Remember there are also different levels of “reasonable expectation of privacy” depending on where the person is at the time of the “criminal event” and what they are doing.
The ultimate area of privacy is the home. This comes from the English common law philosophy that a “man’s home is his castle.” It is the right of a man to be free and unencumbered in your own dwelling. The government must show probable cause to enter a person’s castle. (This is barring exigent circumstances. Every right has an exception.)
The next level of scrutiny would be in a car. There is a much lower level of scrutiny required for the government to conduct a search of a person in their vehicle or the vehicle itself. When you are on the public thoroughfare your expectation of privacy lessons.
Ultimately when a person walks down a street in any city they have NO real expectation of privacy. That is why traffic cameras and security cameras are permissible without anyone’s permission.
The question that will come before SCOTUS, if they chose to address it, is how much privacy is reasonable when it comes to cell phones and the internet. Can you reasonably have any expectation of privacy with a device that is hackable, GPS enabled or dependent upon a third-party server to work? That being said, considering most of us store data in third-party “clouds” does that make everything open to warrantless searches?

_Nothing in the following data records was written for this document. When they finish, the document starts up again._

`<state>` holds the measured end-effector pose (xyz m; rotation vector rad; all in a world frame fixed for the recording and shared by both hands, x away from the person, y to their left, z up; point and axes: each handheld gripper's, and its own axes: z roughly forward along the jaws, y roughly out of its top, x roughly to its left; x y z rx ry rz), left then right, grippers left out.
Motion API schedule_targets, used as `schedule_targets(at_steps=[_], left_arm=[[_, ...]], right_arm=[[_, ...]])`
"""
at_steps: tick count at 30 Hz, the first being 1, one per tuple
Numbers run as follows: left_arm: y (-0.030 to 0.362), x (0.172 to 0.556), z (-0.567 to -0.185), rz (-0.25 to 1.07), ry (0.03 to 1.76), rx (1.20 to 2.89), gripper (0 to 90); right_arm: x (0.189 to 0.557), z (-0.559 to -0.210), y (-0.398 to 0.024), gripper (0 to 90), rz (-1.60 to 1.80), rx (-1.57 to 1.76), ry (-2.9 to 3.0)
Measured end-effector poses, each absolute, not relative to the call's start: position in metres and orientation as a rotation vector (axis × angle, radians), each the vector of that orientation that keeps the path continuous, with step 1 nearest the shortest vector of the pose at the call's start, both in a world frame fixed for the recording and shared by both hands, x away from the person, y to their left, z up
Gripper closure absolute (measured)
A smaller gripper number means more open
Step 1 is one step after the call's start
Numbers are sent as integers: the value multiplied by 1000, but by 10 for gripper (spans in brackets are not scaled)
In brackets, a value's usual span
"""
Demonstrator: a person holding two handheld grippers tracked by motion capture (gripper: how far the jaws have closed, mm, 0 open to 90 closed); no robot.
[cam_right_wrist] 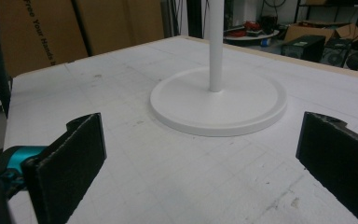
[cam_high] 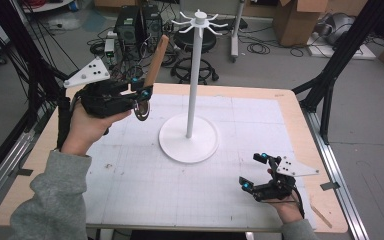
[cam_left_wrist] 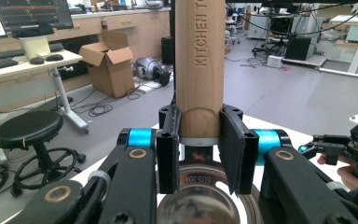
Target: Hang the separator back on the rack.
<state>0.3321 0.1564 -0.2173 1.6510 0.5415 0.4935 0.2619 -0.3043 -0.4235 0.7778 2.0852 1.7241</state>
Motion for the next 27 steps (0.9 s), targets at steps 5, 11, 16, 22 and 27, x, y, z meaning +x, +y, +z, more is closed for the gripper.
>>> schedule_targets(at_steps=[5,11,16,22,27], left_arm=[[155,333,-212,485,538,1637,694],[151,334,-209,483,538,1644,694],[147,335,-206,490,536,1638,694],[143,337,-205,492,535,1641,694],[140,339,-205,495,541,1644,694]], right_arm=[[261,-423,-303,6,1728,770,2091],[261,-423,-303,6,1725,768,2093],[261,-423,-303,6,1724,768,2093],[261,-424,-301,6,1709,754,2107],[261,-423,-301,6,1710,752,2104]])
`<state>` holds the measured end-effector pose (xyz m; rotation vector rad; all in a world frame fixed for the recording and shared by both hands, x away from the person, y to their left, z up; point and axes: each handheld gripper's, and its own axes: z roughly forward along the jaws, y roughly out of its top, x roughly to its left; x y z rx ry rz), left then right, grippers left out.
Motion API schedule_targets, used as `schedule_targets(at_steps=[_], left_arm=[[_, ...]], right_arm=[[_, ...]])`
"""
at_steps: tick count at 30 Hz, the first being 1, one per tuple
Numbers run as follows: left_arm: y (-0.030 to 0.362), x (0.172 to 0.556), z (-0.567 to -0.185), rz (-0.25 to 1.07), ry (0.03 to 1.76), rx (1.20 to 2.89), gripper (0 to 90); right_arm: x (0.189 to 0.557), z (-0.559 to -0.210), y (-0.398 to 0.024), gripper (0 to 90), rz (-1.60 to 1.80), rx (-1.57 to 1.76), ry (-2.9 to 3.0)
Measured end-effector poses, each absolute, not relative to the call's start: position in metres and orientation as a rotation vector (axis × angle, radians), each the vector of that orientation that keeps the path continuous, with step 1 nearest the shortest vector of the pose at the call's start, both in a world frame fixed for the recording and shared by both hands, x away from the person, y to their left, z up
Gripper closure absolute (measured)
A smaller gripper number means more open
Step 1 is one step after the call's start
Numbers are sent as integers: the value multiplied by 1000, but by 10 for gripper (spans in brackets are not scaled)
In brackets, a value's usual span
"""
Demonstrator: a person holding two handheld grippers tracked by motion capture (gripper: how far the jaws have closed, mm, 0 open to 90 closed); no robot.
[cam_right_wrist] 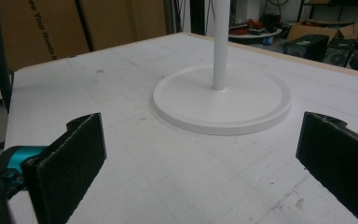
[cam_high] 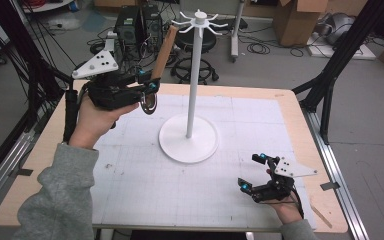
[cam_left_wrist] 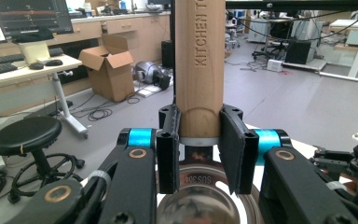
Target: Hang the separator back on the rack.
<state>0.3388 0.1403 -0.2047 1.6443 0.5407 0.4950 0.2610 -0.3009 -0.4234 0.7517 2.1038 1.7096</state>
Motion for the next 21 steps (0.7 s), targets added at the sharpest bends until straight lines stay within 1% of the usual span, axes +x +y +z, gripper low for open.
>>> schedule_targets(at_steps=[21], left_arm=[[130,344,-204,521,532,1630,694]], right_arm=[[260,-423,-302,6,1712,754,2103]])
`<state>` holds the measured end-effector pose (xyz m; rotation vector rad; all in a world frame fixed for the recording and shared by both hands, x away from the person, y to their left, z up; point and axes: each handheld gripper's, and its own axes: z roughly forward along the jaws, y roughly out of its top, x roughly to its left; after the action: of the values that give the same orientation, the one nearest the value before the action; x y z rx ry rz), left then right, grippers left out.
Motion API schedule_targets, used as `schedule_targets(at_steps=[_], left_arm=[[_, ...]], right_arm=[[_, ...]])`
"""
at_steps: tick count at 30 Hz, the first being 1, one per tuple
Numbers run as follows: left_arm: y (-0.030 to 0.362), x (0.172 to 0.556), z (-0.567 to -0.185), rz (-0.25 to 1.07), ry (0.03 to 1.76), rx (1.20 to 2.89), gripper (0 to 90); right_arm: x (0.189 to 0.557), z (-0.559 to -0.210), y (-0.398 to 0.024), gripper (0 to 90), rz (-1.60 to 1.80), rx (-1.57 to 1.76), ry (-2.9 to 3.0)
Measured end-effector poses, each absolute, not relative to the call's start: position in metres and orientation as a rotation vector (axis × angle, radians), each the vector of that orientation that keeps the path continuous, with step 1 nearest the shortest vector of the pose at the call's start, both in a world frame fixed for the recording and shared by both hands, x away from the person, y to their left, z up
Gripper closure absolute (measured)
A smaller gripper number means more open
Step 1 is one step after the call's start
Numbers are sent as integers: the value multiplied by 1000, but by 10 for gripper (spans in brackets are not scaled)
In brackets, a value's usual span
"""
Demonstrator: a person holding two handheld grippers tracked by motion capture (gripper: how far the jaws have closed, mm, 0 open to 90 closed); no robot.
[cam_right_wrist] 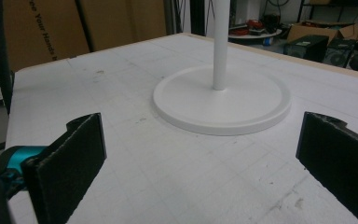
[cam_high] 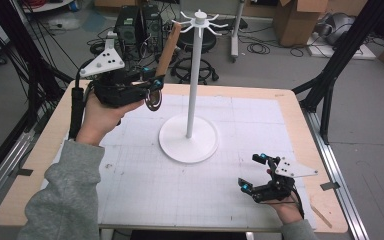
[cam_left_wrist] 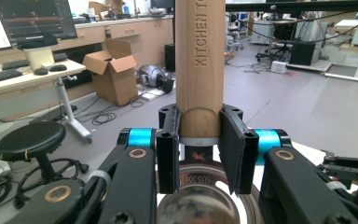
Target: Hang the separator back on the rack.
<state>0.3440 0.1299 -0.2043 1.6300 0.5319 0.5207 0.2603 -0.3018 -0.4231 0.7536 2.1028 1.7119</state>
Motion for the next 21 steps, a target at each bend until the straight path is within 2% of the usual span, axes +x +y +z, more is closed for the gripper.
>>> schedule_targets(at_steps=[21], left_arm=[[119,352,-211,528,557,1652,694]], right_arm=[[260,-423,-302,6,1711,753,2109]])
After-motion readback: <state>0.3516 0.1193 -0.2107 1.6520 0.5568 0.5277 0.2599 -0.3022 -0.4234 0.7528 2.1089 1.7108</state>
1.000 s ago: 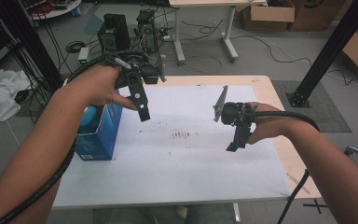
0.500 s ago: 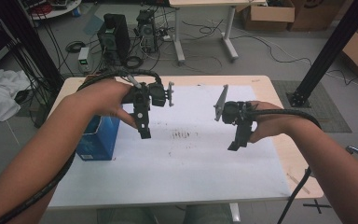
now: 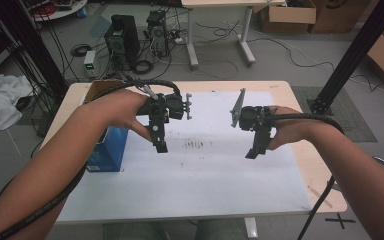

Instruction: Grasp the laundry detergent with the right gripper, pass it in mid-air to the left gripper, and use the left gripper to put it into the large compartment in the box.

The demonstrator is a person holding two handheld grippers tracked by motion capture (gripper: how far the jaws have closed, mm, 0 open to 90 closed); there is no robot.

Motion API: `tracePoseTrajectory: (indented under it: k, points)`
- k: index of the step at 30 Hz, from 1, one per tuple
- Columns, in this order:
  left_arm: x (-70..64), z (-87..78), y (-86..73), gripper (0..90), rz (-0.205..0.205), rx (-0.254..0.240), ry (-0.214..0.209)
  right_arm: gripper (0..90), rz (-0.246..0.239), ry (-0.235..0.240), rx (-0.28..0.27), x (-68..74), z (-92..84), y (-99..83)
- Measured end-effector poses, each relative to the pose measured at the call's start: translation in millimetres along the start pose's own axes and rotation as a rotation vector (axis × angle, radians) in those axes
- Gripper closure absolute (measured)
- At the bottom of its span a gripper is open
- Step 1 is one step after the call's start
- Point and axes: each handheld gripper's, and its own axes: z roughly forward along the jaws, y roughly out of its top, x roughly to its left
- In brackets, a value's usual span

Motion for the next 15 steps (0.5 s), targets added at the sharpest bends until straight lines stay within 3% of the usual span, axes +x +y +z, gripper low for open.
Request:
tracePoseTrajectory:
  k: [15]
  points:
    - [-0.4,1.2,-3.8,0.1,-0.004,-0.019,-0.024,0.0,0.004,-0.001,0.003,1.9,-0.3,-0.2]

Just as a note, most top-flight lawyers will not use emails for final communication or anything that could be considered a client confidentiality. They will not put anything of import in electronic writing. They will not use third-party clouds or use devices that use third-party clouds. They have their own servers and do not go through third parties for anything. (Yes they need the internet for communications. But that is also why they are very circumspect when they use their electronic devices.) These lawfirms even have backup private emergency servers where all the data is stored if the “world comes to an end.”
The interesting idea behind the Bill of Rights as Madison phrased it, is its vagueness. The founding fathers deliberately left the Constitution vague so future generations could decide exactly what kind of society they wanted to live under. They also understood that societies change, grow and develop. I don’t think that Hamilton, Jay or Madison ever conceived of modern technology, but they knew that change was good and inevitable. The question becomes what do we do with change and how do we balance technology with our concepts of liberty, freedom and national security in the age of possible biological/atomic terrorism?